In how many lines of the records does the string "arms" appear? State only the number.
[[ Dataset excerpts open ]]
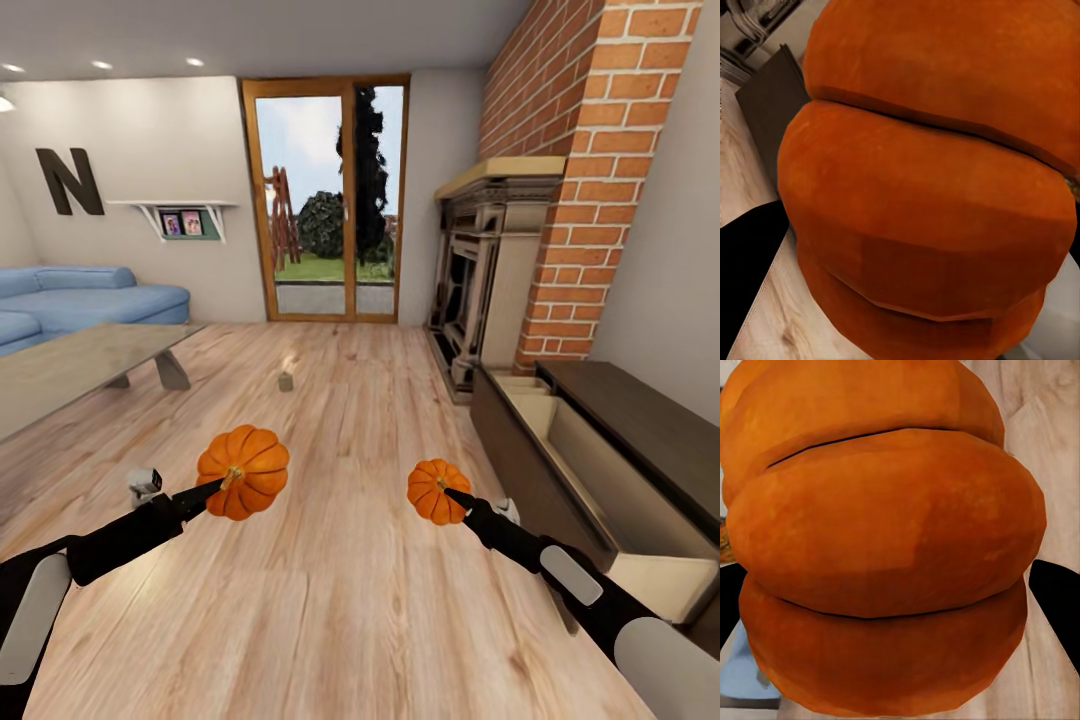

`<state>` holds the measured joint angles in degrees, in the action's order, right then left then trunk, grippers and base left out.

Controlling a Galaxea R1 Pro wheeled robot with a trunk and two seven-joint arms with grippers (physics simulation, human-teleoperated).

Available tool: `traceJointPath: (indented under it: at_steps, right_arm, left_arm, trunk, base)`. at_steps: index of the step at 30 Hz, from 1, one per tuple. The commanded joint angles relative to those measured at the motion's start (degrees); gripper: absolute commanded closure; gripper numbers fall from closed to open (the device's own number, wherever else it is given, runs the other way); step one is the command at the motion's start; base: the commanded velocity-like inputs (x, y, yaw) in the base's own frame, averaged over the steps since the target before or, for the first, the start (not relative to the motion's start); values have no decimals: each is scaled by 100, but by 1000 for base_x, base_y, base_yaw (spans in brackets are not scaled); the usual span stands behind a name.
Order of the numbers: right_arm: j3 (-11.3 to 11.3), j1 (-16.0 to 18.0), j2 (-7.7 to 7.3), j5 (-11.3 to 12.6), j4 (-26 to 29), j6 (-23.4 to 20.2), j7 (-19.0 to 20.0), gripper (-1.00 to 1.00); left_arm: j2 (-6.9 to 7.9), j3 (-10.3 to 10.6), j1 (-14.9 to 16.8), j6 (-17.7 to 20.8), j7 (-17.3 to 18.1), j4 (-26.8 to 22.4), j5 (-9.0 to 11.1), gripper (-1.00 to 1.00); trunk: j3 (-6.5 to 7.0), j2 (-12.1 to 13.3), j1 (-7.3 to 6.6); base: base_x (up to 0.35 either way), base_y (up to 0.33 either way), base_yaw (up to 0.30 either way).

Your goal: Place each of the two pumpkins and all three candles from the living room inside a cabinet in the living room (use any cabinet), then make sure every cabinet is closed, and position the cauldron so it is next to a table in the living room.

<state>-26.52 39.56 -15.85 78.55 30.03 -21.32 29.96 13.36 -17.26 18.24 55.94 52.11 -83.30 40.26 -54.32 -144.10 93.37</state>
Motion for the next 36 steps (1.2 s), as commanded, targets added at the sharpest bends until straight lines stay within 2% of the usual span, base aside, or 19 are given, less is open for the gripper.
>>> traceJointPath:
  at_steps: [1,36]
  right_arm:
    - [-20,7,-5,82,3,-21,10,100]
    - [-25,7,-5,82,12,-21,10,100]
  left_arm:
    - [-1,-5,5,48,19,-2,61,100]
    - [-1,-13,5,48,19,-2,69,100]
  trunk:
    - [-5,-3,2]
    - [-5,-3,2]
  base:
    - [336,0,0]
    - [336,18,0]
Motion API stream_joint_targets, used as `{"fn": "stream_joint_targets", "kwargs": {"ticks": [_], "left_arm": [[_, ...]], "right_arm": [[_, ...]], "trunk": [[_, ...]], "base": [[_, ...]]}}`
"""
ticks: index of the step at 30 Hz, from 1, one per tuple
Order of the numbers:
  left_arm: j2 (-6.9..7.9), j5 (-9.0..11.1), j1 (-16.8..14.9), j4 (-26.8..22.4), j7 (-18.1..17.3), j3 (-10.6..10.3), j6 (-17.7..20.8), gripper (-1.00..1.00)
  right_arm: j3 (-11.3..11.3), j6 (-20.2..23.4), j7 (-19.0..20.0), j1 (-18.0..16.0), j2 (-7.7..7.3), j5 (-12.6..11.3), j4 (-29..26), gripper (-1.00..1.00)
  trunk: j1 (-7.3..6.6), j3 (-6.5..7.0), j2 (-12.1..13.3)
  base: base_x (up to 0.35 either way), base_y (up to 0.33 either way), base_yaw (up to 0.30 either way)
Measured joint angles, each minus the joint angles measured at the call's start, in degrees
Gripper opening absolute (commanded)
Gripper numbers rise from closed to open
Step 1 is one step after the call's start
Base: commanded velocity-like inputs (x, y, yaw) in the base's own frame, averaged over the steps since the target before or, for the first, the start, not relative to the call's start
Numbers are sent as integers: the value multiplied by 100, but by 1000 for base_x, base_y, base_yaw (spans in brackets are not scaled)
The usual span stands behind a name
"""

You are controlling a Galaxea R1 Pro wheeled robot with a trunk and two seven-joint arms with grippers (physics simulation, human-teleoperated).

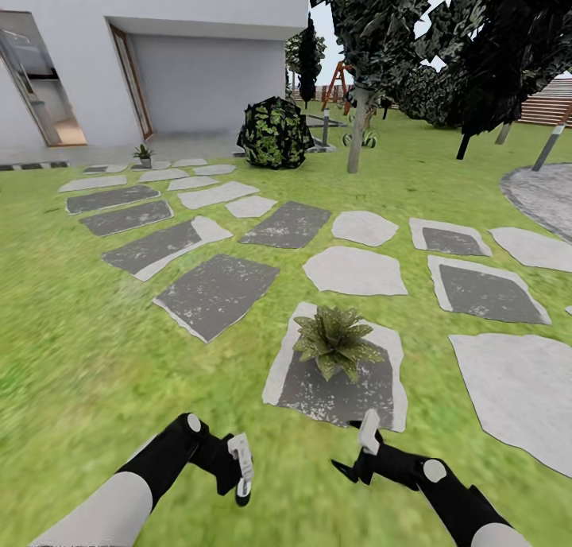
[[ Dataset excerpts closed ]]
### [Output of the exercise]
2